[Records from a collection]

* * * * * * * * *

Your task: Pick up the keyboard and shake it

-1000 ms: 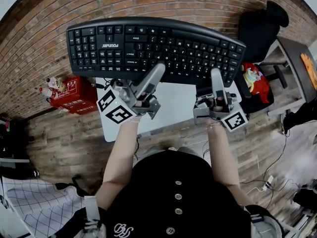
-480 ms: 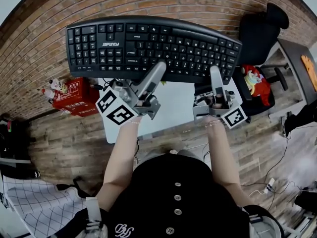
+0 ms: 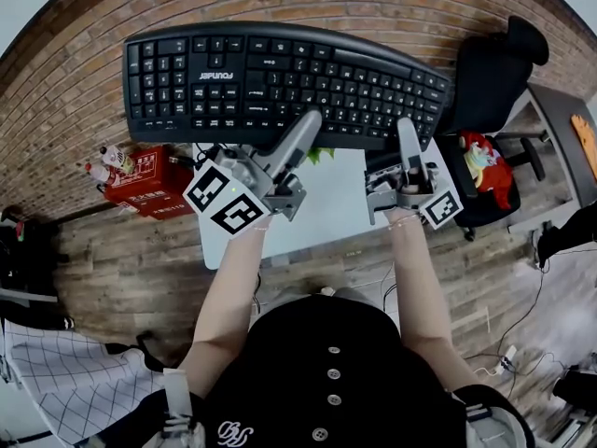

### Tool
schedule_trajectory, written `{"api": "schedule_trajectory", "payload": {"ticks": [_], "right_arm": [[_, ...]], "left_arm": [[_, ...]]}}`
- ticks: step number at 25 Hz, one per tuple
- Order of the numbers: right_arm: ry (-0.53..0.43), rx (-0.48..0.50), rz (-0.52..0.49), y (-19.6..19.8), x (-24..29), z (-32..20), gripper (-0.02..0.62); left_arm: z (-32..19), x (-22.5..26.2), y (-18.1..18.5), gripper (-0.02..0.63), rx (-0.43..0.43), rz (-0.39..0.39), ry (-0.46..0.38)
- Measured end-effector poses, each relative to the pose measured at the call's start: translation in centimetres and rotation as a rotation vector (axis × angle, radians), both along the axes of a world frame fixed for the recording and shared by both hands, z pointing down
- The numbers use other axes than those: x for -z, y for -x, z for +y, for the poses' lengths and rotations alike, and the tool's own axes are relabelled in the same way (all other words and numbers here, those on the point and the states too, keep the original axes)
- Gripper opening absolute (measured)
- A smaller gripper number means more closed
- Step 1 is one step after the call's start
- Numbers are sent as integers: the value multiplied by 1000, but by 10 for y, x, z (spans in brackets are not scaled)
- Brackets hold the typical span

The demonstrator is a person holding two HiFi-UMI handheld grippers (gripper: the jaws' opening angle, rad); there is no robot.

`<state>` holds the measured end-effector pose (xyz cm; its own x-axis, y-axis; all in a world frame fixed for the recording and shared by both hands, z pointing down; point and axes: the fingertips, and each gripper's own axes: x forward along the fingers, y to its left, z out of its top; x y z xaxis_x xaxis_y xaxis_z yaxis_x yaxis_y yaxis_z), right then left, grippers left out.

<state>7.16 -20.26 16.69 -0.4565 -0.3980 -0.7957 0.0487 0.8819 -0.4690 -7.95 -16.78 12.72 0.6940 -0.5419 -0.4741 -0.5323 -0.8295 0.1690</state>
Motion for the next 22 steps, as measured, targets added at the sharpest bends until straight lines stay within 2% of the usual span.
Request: {"api": "schedule_trajectory", "payload": {"ticks": [9,22], "right_arm": [[-15,41,-66,-6,-6,-7,121],[-44,50,-131,-16,-21,2,120]], "left_arm": [[3,4,-11,127,56,-67,-37],[14,-5,-23,127,60,-108,-67]]}}
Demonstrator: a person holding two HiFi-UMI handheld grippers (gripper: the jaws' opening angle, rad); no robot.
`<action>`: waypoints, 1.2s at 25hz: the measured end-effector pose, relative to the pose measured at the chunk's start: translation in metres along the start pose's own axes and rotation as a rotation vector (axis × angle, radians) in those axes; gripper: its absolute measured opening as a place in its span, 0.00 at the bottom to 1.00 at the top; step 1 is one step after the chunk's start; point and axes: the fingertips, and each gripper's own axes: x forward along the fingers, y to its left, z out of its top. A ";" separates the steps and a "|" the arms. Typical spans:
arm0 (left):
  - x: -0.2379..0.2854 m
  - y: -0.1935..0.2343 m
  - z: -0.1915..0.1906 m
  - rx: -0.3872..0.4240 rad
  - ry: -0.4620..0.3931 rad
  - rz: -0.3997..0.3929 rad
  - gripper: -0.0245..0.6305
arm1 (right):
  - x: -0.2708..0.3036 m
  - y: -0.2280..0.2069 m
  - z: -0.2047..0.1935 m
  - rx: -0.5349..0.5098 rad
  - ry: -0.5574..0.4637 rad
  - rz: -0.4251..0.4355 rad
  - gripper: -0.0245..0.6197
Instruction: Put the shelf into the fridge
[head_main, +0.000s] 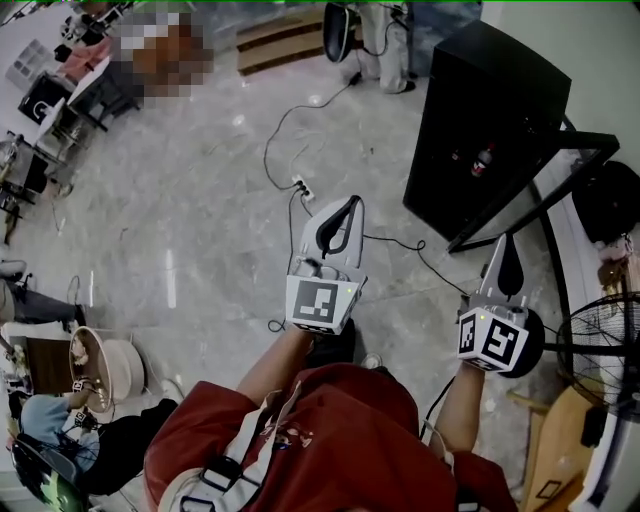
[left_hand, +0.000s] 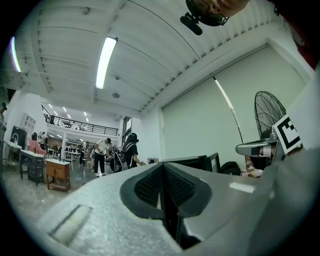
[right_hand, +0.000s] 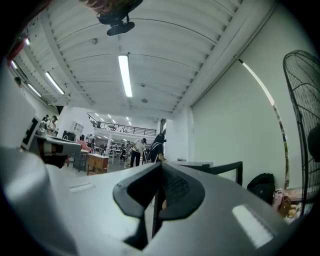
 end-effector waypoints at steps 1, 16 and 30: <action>0.006 0.008 -0.003 -0.002 -0.003 -0.002 0.04 | 0.008 0.002 -0.002 -0.003 0.005 -0.005 0.03; 0.103 0.124 -0.053 -0.073 0.041 -0.088 0.04 | 0.127 0.061 -0.033 -0.033 0.096 -0.107 0.03; 0.177 0.128 -0.135 -0.097 0.138 -0.250 0.04 | 0.168 0.072 -0.114 0.022 0.229 -0.220 0.03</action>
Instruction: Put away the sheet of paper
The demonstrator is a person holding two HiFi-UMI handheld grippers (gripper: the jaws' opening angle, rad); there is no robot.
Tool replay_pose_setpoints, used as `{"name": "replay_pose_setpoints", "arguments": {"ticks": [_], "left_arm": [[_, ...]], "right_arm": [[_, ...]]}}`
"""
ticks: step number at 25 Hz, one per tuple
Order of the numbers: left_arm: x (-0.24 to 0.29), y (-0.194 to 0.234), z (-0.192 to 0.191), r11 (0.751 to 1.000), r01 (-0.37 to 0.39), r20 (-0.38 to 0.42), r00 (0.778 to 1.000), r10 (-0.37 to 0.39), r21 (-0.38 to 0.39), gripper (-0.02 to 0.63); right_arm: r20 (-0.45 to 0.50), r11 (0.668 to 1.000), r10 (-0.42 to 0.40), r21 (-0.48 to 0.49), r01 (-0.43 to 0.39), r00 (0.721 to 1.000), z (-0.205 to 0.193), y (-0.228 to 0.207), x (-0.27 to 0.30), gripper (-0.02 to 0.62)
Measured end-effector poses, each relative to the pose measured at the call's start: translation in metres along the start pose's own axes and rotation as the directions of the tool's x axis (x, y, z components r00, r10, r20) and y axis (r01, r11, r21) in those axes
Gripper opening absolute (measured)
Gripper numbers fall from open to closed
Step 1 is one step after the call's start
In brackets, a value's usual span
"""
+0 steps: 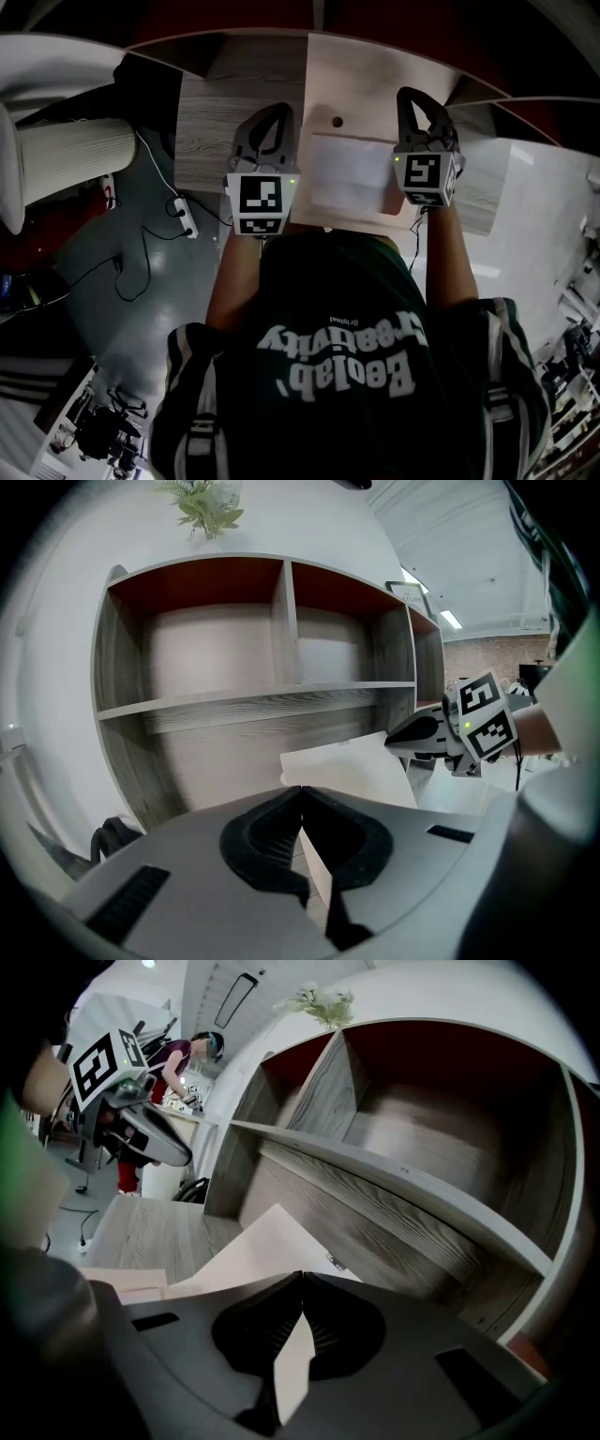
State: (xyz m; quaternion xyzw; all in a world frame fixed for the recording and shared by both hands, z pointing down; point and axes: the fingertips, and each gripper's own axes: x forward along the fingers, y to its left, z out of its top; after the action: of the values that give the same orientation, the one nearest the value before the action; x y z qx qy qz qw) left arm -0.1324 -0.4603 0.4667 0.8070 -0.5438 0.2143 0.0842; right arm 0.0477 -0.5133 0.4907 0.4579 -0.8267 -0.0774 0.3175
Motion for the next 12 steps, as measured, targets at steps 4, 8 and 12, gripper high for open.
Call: {"name": "replay_pose_setpoints", "arguments": {"ticks": [4,8,12], "left_arm": [[0.0,-0.003,0.0,1.0,0.005,-0.003,1.0,-0.005,-0.001,0.018],[0.001,-0.006,0.002,1.0,0.017,0.0,1.0,-0.017,0.01,0.018],[0.003,-0.016,0.007,0.999,0.039,0.004,0.999,-0.039,0.025,0.018]], "right_arm": [[0.01,1.0,-0.006,-0.003,0.006,1.0,0.004,-0.003,-0.004,0.034],[0.013,1.0,-0.016,0.006,0.016,1.0,0.003,-0.007,-0.009,0.034],[0.023,1.0,-0.012,0.027,0.012,1.0,0.0,-0.012,-0.017,0.034]]}}
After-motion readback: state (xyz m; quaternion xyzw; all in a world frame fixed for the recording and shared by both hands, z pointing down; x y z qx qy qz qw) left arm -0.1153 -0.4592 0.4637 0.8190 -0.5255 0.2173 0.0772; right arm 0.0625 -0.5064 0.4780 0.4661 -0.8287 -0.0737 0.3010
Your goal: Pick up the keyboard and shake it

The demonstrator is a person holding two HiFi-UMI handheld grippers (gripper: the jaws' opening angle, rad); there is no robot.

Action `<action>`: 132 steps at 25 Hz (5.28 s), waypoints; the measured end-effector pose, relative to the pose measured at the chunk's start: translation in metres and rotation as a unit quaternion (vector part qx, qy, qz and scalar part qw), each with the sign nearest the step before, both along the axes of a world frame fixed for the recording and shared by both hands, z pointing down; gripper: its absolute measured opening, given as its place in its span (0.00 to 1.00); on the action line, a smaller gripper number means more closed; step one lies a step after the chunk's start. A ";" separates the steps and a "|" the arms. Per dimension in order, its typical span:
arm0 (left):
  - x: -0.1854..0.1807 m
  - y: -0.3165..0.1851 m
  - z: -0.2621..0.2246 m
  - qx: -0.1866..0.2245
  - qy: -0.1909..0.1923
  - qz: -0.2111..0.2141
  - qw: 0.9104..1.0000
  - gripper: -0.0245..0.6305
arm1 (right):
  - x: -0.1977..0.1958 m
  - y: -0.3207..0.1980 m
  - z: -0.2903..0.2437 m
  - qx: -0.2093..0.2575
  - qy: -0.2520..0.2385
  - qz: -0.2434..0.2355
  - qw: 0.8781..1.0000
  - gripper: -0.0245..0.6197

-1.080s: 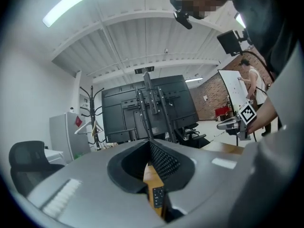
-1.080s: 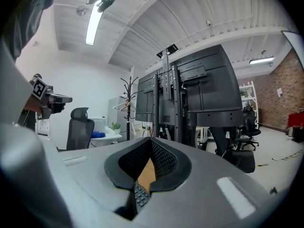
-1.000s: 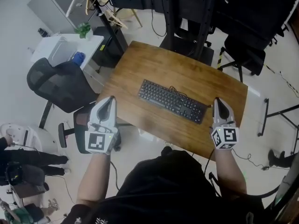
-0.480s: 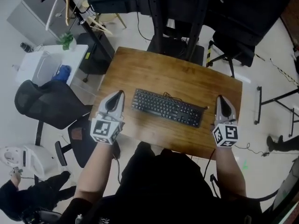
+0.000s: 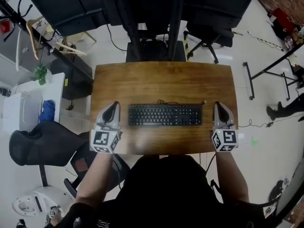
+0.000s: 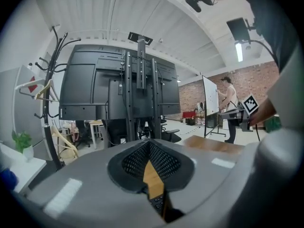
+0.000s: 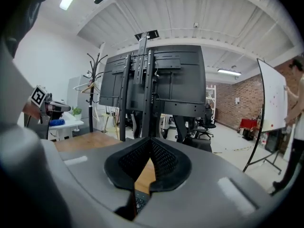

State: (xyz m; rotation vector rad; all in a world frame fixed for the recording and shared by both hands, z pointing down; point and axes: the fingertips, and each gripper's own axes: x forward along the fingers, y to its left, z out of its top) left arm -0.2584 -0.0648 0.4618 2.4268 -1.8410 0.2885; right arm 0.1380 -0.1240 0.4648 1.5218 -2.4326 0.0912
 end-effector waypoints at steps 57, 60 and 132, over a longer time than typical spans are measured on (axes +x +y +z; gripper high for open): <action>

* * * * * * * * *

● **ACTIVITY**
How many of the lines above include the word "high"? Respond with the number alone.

● **SOLUTION FOR THIS EXERCISE**
2